# Exercise details
Transcribe each line below word for word.

:::::

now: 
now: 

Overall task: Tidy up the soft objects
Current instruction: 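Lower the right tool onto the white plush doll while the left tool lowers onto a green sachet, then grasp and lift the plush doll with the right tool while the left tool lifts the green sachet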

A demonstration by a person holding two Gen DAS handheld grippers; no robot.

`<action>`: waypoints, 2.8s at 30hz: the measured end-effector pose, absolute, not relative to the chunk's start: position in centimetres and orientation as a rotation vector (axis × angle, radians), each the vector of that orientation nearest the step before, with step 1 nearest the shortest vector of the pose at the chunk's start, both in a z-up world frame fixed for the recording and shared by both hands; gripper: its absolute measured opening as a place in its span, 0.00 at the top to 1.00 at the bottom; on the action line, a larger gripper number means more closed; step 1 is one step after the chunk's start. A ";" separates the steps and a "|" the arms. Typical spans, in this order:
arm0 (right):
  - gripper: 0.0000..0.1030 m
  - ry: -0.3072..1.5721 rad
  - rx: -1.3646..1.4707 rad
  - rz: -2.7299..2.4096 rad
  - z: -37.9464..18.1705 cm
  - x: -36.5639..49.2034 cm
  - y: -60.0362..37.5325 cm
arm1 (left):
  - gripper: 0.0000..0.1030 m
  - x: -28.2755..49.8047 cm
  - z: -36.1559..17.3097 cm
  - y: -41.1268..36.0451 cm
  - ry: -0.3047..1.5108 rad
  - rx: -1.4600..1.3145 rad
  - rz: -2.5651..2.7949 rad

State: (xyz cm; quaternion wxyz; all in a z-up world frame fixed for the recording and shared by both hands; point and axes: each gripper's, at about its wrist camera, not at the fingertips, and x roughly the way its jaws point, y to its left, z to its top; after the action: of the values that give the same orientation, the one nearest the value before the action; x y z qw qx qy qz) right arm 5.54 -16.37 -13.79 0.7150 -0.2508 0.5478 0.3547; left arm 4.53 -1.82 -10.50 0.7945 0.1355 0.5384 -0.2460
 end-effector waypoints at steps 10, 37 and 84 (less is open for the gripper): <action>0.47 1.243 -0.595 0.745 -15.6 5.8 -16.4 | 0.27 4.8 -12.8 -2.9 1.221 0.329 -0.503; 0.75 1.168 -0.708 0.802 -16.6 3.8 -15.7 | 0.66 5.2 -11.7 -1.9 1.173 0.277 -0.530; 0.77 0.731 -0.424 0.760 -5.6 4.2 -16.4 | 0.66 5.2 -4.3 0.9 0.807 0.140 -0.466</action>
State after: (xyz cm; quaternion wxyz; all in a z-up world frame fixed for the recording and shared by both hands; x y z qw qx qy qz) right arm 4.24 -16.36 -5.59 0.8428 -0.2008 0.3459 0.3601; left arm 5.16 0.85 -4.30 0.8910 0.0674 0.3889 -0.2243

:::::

# Reply to the exercise
now: 
now: 

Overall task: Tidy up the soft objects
Current instruction: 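Lower the right tool onto the white plush doll while the left tool lowers onto a green sachet, then grasp and lift the plush doll with the right tool while the left tool lifts the green sachet
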
A demonstration by a person holding two Gen DAS handheld grippers; no robot.

`<action>`: waypoints, 2.8s at 30hz: the measured end-effector pose, absolute, not relative to the chunk's start: position in centimetres and orientation as a rotation vector (axis × angle, radians), each the vector of that orientation nearest the step before, with step 1 nearest the shortest vector of the pose at the chunk's start, both in a z-up world frame fixed for the recording and shared by both hands; gripper: its absolute measured opening as a place in its span, 0.00 at the top to 1.00 at the bottom; on the action line, a larger gripper number means more closed; step 1 is one step after the chunk's start. A ";" separates the steps and a "|" the arms. Typical spans, in this order:
arm0 (right):
  - gripper: 0.0000..0.1030 m
  - ry: -0.3072..1.5721 rad
  - rx: -1.3646..1.4707 rad
  - rz: -2.7299..2.4096 rad
  - z: -37.9464..18.1705 cm
  - x: -36.5639..49.2034 cm
  - y: -60.0362..37.5325 cm
arm1 (left):
  - gripper: 0.0000..0.1030 m
  - x: -28.2755..49.8047 cm
  - z: -36.1559..17.3097 cm
  - y: -41.1268..36.0451 cm
  - ry: -0.3047..1.5108 rad
  - rx: -1.4600..1.3145 rad
  - rz: -2.5651..2.7949 rad

State: (xyz cm; quaternion wxyz; all in a z-up world frame fixed for the recording and shared by both hands; point and axes: each gripper's, at about its wrist camera, not at the fingertips, and x roughly the way its jaws point, y to its left, z to its top; after the action: of the values that give the same orientation, the one nearest the value before the action; x y z qw qx qy qz) right arm 5.54 -16.37 -13.79 0.7150 -0.2508 0.5478 0.3547; left arm 4.53 -1.82 -10.50 0.7945 0.1355 0.5384 -0.2460
 end-effector waypoints at steps 10, 37 and 84 (less is open for the gripper): <action>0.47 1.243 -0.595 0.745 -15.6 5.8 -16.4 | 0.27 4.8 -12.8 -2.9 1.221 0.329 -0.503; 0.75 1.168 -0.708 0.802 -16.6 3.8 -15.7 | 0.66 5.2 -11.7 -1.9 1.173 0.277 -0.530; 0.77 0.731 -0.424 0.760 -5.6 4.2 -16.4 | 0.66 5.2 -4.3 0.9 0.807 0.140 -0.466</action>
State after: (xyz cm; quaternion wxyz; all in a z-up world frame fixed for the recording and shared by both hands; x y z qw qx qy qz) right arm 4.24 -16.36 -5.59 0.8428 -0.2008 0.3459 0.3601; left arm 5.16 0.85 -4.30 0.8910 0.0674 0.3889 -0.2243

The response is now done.